October 27, 2008

Scary Monsters (and Super Creeps) 08, 10/27.

Rosemary's Baby Robert Horton on Rosemary's Baby: "The weird denizens of the Bramford and the unforgettable Dr Sapirstein are all played by Hollywood characters whose heyday was the 1930s and 40s: Elisha Cook, Jr, Sydney Blackmer, Ruth Gordon, Patsy Kelly and Ralph Bellamy.... Their identifiability as golden-age movie folk lends a touch of the fantastic, as though they constituted a movie colony looking for a pair of actors to play the leading parts in their (literally) diabolical plot."

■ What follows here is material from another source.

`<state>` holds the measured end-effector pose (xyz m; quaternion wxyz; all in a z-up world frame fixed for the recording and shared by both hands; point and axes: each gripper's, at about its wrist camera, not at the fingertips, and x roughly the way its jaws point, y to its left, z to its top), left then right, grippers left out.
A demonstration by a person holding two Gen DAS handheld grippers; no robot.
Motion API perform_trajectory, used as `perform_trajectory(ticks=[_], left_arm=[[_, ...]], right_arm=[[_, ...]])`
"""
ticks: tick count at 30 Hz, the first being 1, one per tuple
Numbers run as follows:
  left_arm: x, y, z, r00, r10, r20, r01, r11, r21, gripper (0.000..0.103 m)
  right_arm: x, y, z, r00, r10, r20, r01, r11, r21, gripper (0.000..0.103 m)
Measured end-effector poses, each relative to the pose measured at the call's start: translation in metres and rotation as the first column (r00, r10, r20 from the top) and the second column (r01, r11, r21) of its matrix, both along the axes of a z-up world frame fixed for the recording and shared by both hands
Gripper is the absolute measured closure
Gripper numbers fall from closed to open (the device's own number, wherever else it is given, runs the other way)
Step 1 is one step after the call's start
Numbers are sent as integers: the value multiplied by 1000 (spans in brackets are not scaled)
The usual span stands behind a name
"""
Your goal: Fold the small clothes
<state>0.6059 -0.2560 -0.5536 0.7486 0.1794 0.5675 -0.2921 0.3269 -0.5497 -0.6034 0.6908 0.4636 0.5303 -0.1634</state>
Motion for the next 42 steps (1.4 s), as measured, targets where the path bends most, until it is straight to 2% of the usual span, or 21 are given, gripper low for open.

Hollywood Bitchslap: "As a group with a wide range of tastes, coupled with not a little knowledge of the horror genre, our staff would like to share a few of our more eclectic horror favorites that might not make the cut of a 'classic,' but nevertheless have found appreciation amongst our legion of reviewers, any of which we would easily recommend you exhume for a happy Halloween."

Mark Kermode in the Observer on The Mist: "If Frank Darabont's sleeper prison favourite The Shawshank Redemption was a film about hope, then this similarly Stephen King-derived monster movie is its (equal and) opposite - a film about utter hopelessness."

A list at the AV Club: "I vant to suck your broccoli: 23 unusual vampire variations."

The Texas Chainsaw Massacre "I've decided to approach The Texas Chainsaw Massacre, which has been written to death, from the angle of the documentary that was made about it in 1988 (and later remastered onto dvd in 2000) called The Texas Chainsaw Massacre: A Family Portrait - Revisited," writes keelsetter at Movie Morlocks. "My reasoning for this is simple enough, I think The Texas Chain Saw Massacre is genuinely horrifying, in part, because of authenticity, and [Edwin] Neal (and his Chain Saw faimly) talk about this in the Family Portrait doc."

For Newsweek, Sharon Begley looks into why about 90 percent of Americans believe, to some extent or other, in the paranormal.

Still charged with the general spirit of Toronto After Dark, Bob Turnbull lets Kevin Tenney's Brain Dead off the hook.

Twitch is still posting reviews from the festival as well.

Also catching up: At Hollywood Bitchslap, William Goss looks back to Fantastic Fest.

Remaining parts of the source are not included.